WHAT YOU NEED TO DO -
For the data below, give the number of lines that include the word "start" and nothing else.

GIVEN DATA -

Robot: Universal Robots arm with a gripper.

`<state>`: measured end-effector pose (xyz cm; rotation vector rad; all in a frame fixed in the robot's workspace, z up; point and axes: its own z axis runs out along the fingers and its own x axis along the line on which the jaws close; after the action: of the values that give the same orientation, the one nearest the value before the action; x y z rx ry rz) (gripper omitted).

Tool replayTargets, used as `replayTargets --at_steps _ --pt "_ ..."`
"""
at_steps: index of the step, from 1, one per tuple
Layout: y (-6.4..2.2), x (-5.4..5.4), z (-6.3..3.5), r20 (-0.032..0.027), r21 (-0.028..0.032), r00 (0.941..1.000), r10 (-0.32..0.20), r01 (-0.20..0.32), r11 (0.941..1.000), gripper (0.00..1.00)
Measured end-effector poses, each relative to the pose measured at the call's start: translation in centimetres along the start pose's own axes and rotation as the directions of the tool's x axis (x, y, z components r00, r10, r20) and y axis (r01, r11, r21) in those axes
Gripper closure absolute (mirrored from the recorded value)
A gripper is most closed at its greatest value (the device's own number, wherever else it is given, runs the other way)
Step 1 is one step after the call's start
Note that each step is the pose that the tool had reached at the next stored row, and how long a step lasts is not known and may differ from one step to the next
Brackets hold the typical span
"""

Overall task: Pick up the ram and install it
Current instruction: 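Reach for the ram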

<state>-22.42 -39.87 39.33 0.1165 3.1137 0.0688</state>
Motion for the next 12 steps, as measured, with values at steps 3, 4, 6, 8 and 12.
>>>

SOLUTION TO THIS PROBLEM -
2